> _LISTED ENTRIES_
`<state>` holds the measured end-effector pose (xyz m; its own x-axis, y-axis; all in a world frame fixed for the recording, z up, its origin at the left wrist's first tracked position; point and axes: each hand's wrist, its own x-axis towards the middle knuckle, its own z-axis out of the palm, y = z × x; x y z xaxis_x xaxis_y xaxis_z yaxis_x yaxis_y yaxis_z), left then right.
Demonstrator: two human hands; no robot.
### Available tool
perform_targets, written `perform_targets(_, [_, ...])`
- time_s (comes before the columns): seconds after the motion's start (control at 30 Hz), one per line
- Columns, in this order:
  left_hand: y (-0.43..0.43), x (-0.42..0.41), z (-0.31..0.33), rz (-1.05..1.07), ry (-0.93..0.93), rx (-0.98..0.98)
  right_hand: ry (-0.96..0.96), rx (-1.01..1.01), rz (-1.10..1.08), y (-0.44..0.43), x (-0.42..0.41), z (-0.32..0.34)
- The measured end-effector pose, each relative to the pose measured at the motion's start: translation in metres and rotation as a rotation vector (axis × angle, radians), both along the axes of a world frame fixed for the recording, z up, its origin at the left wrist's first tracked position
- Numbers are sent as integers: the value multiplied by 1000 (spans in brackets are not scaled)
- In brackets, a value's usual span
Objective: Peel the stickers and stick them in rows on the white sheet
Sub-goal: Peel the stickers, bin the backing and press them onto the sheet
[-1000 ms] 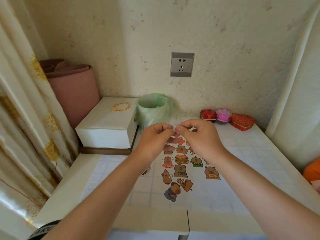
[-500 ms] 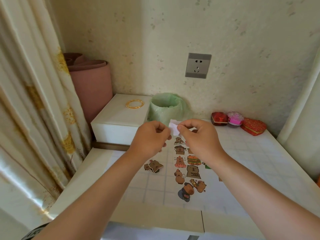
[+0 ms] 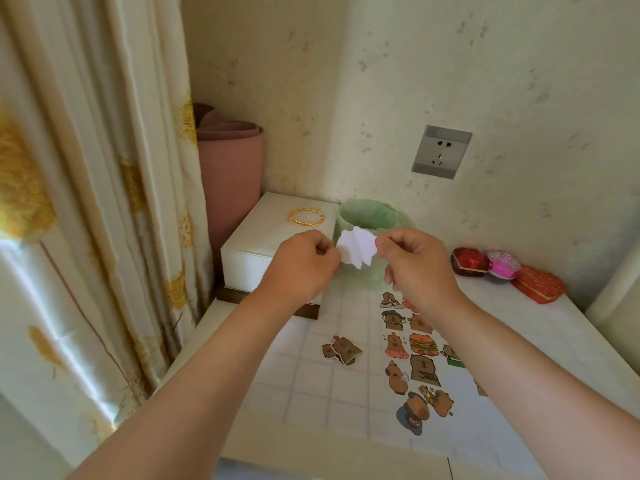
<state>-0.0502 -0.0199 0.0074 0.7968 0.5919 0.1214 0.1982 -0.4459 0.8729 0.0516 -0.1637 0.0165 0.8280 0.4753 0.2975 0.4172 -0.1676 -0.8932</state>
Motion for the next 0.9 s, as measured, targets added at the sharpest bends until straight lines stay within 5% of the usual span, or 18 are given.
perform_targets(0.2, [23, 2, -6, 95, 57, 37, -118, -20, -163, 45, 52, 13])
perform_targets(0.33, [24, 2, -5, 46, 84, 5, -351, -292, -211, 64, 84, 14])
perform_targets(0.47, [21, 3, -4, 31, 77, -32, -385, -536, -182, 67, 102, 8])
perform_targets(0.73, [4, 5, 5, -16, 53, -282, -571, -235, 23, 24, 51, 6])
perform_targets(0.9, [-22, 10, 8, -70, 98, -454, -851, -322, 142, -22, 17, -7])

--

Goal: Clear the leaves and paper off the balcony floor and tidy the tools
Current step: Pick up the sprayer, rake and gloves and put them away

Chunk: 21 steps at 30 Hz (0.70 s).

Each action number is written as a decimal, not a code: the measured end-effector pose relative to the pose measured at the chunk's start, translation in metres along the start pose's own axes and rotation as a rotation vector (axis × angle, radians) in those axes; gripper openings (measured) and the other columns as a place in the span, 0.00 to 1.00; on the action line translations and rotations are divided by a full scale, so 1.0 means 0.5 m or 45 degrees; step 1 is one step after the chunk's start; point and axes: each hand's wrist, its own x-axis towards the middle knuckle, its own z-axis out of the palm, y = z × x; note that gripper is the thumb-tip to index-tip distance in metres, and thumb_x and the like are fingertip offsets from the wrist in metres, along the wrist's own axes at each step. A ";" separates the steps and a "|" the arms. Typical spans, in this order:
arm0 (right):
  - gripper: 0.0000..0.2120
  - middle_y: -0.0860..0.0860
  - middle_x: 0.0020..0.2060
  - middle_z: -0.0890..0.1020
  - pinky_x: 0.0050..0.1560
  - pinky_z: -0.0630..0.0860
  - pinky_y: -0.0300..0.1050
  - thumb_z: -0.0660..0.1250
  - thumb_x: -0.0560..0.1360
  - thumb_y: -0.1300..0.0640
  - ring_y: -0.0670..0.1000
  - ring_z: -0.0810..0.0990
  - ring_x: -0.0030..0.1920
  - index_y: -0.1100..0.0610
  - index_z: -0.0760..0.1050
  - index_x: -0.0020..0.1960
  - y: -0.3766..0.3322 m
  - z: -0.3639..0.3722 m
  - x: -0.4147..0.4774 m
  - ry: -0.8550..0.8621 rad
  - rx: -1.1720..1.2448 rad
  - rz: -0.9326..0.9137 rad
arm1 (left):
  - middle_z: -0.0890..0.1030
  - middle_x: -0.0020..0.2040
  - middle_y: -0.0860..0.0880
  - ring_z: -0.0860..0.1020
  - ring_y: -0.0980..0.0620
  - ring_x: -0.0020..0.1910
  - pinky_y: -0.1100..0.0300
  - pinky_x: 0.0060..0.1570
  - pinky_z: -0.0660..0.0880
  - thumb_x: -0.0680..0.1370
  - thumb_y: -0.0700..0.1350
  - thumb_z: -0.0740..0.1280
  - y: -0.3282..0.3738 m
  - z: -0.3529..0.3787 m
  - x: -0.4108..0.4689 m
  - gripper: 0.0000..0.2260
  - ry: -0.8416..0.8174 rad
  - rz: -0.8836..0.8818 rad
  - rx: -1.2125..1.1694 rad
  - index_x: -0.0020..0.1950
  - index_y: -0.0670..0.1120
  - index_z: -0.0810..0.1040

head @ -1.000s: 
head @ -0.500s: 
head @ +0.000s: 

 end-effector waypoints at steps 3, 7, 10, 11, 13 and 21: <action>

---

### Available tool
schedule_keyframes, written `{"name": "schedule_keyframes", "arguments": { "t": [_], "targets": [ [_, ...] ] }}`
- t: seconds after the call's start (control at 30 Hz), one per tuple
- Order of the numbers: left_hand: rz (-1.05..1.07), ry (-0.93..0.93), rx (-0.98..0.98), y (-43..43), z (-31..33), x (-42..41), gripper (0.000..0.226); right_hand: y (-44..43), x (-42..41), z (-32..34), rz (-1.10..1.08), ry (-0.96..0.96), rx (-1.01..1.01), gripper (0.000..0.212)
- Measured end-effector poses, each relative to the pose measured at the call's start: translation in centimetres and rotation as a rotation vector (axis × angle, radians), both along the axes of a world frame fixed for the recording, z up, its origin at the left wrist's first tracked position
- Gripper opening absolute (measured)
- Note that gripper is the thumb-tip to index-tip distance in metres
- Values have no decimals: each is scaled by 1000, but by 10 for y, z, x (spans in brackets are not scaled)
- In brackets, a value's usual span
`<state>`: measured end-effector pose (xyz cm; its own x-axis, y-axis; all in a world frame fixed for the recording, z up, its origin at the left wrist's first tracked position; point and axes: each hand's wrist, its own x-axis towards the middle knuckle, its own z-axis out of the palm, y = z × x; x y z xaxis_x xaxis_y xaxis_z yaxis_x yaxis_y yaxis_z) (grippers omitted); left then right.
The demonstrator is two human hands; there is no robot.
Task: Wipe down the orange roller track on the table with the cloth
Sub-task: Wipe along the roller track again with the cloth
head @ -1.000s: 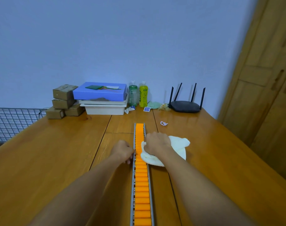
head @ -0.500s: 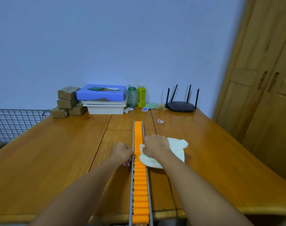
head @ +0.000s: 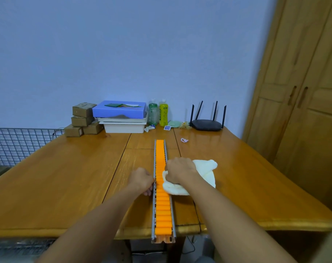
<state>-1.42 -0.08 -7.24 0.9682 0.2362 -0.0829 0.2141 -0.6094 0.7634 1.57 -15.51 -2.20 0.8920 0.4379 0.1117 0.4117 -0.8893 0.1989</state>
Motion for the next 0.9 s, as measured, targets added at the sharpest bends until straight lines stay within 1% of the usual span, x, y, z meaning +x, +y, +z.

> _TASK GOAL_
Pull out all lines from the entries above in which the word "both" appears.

> _SOLUTION BELOW_
- The measured end-effector pose, each relative to the pose measured at the motion's start: translation in metres and rotation as a rotation vector (axis × angle, radians), both along the axes of a world frame fixed for the recording, z up, its origin at the left wrist's first tracked position
- Measured end-effector poses, each relative to the pose measured at the call's start: translation in centimetres and rotation as a rotation vector (axis × angle, radians), both along the axes of a world frame fixed for the recording, z up, its origin at the left wrist's first tracked position

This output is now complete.